TUNISIE
19/04/2018 19h:03 CET | Actualisé 20/04/2018 11h:39 CET

Samir Taieb s'attaque au Syndicat de l'enseignement secondaire, l'UGTT répond

Les échanges houleux continuent.

Facebook/ Samir Taieb

Invité sur Mosaique FM, le ministre de l’Agriculture, des Ressources hydrauliques et de la Pêche, Samir Taieb, a exprimé sa position par rapport à la crise de l’enseignement secondaire et le conflit qui réunit le Syndicat et le ministère de l’Education.

Considérant la grève des professeurs comme “illégale” et leurs revendications “matérielles”, Taieb a fait savoir que la négociation ne se fait pas de cette façon, critiquant la méthode adoptée par le Syndicat de l’Enseignement secondaire.

“Si vous souhaitez négocier, vous ne venez pas une arme à la main. Comment peut-on négocier alors que le Syndicat a déjà entamé un blocage des notes” a-t-il martelé

Quant au côté “illégal” de la grève, le ministre a critiqué l’organisation d’une grève à quelques jours des examens, sans aucun avis écrit préalable, ni l’approbation de la centrale syndicale.

Il a cependant laissé entrevoir l’espoir d’une sortie de crise si jamais le Syndicat cesse sa politique d’escalade, ajoutant que toutes les portes du dialogue demeurent ouvertes.

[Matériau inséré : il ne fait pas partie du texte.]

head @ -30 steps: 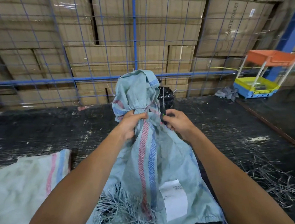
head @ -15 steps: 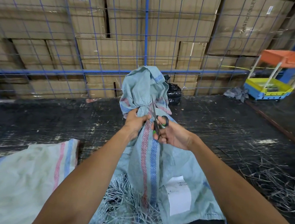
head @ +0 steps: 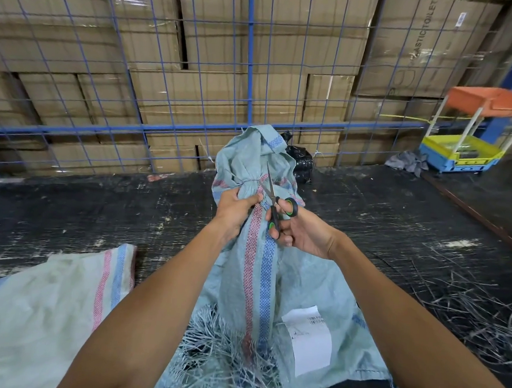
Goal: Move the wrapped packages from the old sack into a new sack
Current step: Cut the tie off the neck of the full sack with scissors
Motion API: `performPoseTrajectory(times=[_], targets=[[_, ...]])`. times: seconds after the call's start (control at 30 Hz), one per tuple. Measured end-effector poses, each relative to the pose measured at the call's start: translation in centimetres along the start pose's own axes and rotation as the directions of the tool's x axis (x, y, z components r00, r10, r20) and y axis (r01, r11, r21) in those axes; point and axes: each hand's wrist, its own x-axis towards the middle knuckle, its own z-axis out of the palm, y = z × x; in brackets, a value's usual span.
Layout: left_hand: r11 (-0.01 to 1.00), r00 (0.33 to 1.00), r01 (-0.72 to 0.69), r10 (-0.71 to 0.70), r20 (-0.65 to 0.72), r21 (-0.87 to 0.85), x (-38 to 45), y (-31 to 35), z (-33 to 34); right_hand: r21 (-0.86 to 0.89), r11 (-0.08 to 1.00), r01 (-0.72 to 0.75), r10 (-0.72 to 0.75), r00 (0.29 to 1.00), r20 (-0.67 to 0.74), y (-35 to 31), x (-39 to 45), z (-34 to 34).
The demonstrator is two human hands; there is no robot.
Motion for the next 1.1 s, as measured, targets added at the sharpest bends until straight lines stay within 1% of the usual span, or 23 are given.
performPoseTrajectory(times=[0.1,0.23,0.3,0.43,0.73,0.97,1.1], targets=[[0.997,0.998,-0.035,0.038,-0.057,0.062,0.01,0.16,0.05,0.005,1.000,-0.005,0.005,1.000,0.006,0.10,-0.02,-0.21],[0.956,0.969,-0.126,0.176,-0.172,0.265,-0.05,0.57,0.20,-0.016,1.000,-0.002,0.002,1.000,0.011,-0.02,-0.03,-0.08],[0.935,0.956,-0.177,0.238,-0.172,0.309,-0.13,0.64,0.33,-0.030,1.000,-0.001,0.001,1.000,0.010,-0.17,0.05,0.03],[0.930,0.952,-0.217,0.269,-0.145,0.298,-0.18,0.54,0.35,-0.057,0.998,0.006,-0.005,1.000,0.008,-0.30,0.03,-0.13],[0.963,0.975,-0.184,0.204,-0.084,0.196,-0.42,0.57,0.51,-0.050,0.999,0.002,-0.004,0.999,-0.033,-0.20,-0.11,-0.24],[0.982,0.980,-0.130,0.149,-0.131,0.140,-0.48,0.62,0.71,-0.052,0.999,-0.008,0.008,1.000,-0.010,-0.01,-0.37,-0.15],[0.987,0.985,-0.107,0.122,-0.120,0.122,-0.57,0.47,0.67,-0.053,0.999,-0.011,0.010,1.000,-0.019,0.22,-0.43,-0.13]])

Les propos du ministre ont été vivement critiqués par le secrétaire général de l’UGTT, Noureddine Taboubi qui s’était étonné du changement du position de Samir Taieb à l’égard du droit de grève. 

“Vous avez oublié votre appel à la grève de l’enseignement supérieur sous le régime de Ben Ali? (...) Est ce que vous changez de casquette en fonction de votre position? (...)”, s’est-il interrogé sur un ton ironique. 

Taboubi a par ailleurs estimé que le gouvernement veut instrumentaliser cette crise pour faire de la pression sur l’UGTT.